DATASET ENTRIES:
#####

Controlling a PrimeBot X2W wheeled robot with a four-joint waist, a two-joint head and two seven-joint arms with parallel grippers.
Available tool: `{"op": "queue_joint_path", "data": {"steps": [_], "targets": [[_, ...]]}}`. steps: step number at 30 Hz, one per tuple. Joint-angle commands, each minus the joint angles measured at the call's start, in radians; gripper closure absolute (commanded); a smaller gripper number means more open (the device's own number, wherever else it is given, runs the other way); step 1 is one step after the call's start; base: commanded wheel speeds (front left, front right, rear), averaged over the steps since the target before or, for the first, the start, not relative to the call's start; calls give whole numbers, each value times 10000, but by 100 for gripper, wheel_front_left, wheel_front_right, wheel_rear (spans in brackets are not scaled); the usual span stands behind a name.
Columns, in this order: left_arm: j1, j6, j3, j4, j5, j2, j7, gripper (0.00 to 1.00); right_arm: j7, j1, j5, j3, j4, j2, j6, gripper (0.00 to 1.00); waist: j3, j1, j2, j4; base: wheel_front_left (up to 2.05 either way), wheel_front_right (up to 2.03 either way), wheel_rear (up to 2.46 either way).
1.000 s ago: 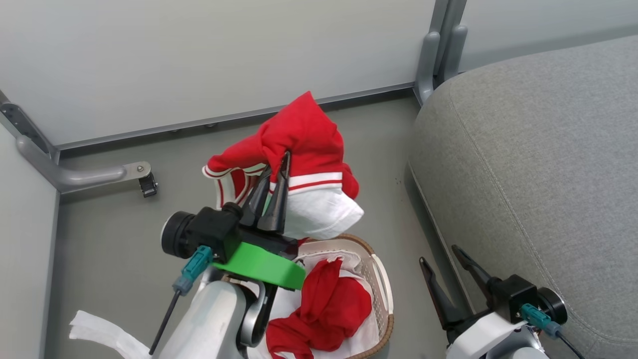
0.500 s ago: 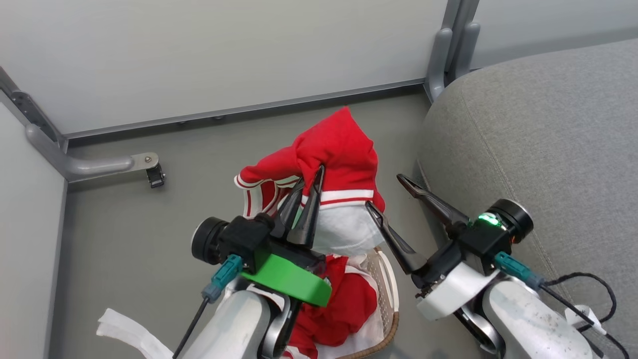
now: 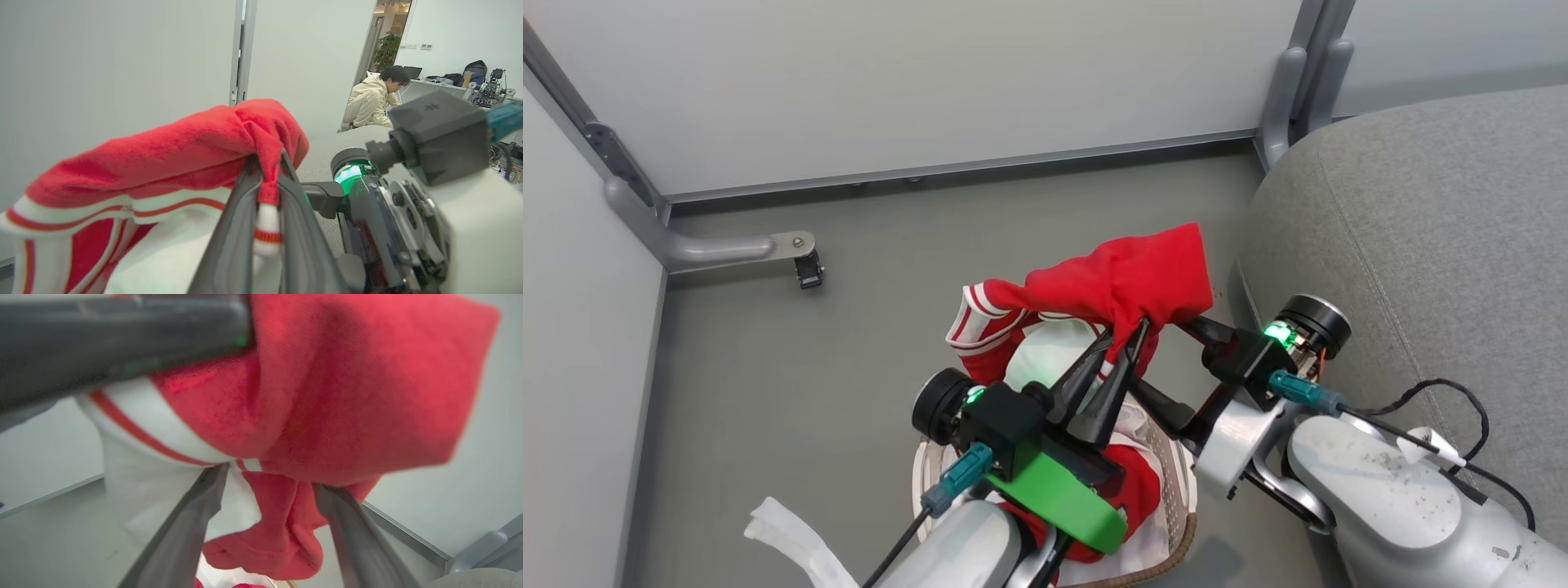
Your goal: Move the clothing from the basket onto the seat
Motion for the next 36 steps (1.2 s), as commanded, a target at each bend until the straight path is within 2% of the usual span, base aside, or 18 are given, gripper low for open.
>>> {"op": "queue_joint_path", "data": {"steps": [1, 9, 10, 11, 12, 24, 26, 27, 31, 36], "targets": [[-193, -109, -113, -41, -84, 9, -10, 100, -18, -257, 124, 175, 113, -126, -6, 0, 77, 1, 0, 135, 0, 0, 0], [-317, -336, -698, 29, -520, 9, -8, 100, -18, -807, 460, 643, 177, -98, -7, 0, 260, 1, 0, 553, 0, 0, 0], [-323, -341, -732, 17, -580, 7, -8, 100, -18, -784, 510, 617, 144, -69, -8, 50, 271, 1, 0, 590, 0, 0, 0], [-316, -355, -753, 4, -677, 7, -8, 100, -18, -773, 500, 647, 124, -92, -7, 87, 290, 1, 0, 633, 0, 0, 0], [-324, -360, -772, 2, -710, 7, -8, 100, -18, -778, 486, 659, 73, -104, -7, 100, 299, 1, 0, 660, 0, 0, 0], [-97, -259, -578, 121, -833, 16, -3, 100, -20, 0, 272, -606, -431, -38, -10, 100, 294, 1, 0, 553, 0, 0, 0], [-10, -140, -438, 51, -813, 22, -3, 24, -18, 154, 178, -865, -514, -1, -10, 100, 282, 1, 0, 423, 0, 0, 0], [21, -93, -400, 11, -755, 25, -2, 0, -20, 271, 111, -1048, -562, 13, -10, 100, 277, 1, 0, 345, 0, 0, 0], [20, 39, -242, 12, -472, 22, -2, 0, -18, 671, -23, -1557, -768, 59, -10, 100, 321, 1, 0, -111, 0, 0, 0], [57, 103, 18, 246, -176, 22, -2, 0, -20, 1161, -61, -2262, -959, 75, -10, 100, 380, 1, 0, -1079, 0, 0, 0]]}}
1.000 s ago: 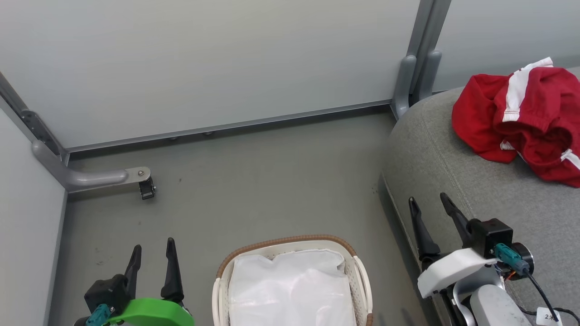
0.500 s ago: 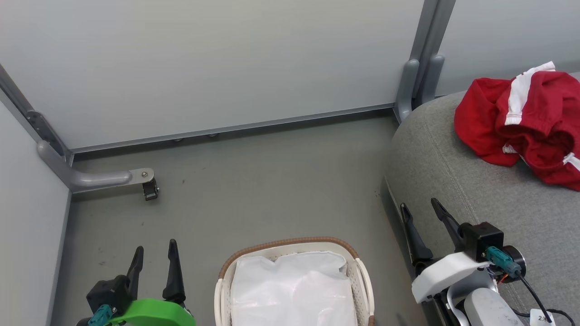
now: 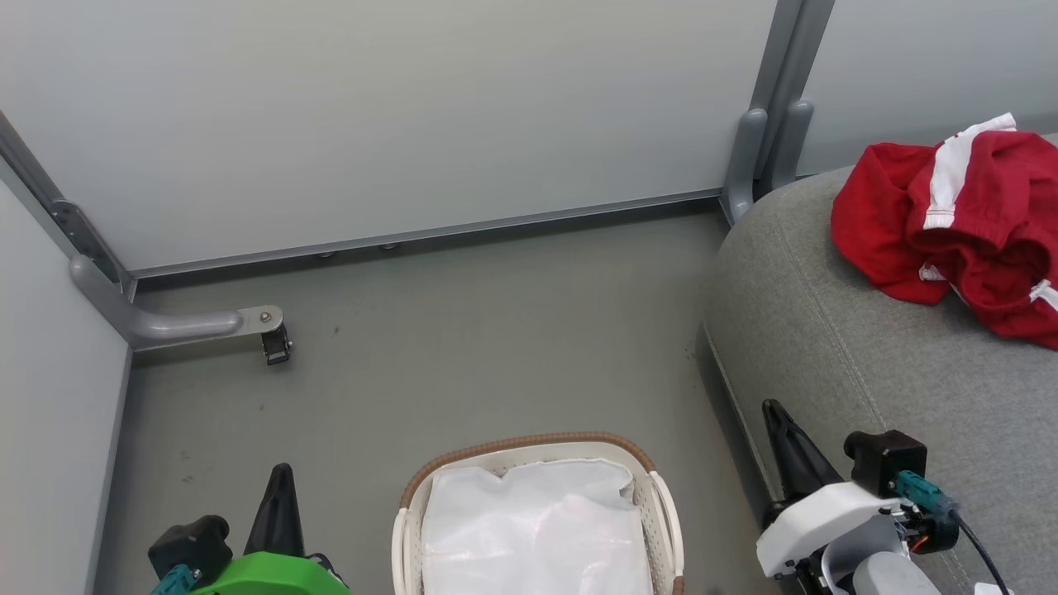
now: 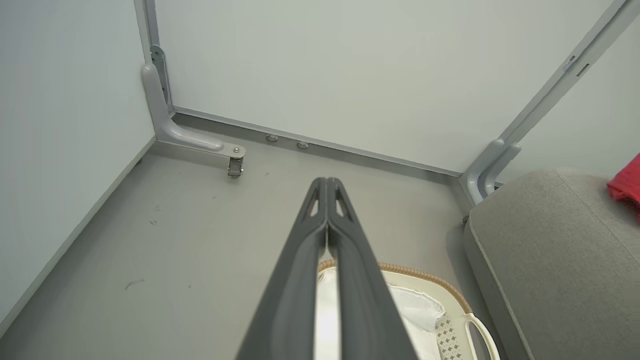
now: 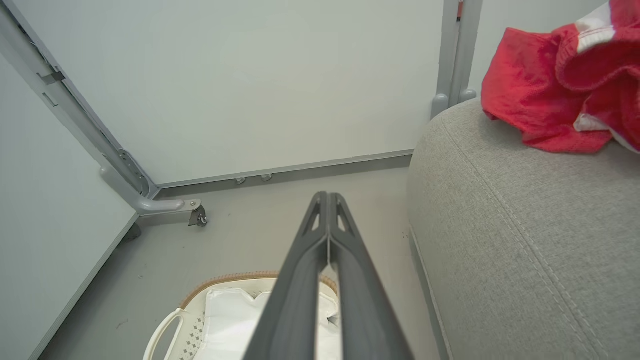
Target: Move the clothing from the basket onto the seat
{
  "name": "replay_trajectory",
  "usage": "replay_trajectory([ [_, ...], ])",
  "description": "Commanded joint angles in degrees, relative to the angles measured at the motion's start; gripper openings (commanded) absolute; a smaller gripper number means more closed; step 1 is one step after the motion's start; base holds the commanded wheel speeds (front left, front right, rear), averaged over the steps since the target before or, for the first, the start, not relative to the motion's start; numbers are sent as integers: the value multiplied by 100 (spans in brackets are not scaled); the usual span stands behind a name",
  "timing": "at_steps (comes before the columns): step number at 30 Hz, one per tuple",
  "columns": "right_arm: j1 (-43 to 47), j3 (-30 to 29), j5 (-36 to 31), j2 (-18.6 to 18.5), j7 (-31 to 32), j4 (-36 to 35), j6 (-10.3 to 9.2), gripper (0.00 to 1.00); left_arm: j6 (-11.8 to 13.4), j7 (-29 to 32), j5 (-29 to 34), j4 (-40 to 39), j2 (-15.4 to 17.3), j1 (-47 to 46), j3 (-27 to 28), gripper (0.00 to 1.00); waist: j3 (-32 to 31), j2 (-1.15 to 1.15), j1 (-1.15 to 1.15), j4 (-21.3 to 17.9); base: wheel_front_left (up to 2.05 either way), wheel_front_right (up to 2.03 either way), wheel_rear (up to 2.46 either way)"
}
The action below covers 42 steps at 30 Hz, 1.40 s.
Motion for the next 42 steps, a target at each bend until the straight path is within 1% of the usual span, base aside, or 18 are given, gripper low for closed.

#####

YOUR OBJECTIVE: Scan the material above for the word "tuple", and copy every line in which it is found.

WRITTEN SOLUTION:
Available tool: `{"op": "queue_joint_path", "data": {"steps": [_], "targets": [[_, ...]]}}`. steps: step number at 30 Hz, one per tuple. Joint-angle commands, each minus the joint angles measured at the call's start, in radians; gripper closure absolute (commanded); a smaller gripper number means more open (the device's own number, wherever else it is given, runs the other way); step 1 is one step after the call's start; base: commanded wheel speeds (front left, front right, rear), averaged over the steps since the target before or, for the first, the start, not relative to the call's start; calls give whole numbers, each value times 10000, but by 100 for gripper, wheel_front_left, wheel_front_right, wheel_rear (spans in brackets are not scaled); the usual span stands behind a name.
  "timing": "at_steps (comes before the columns): step number at 30 Hz, one per tuple",

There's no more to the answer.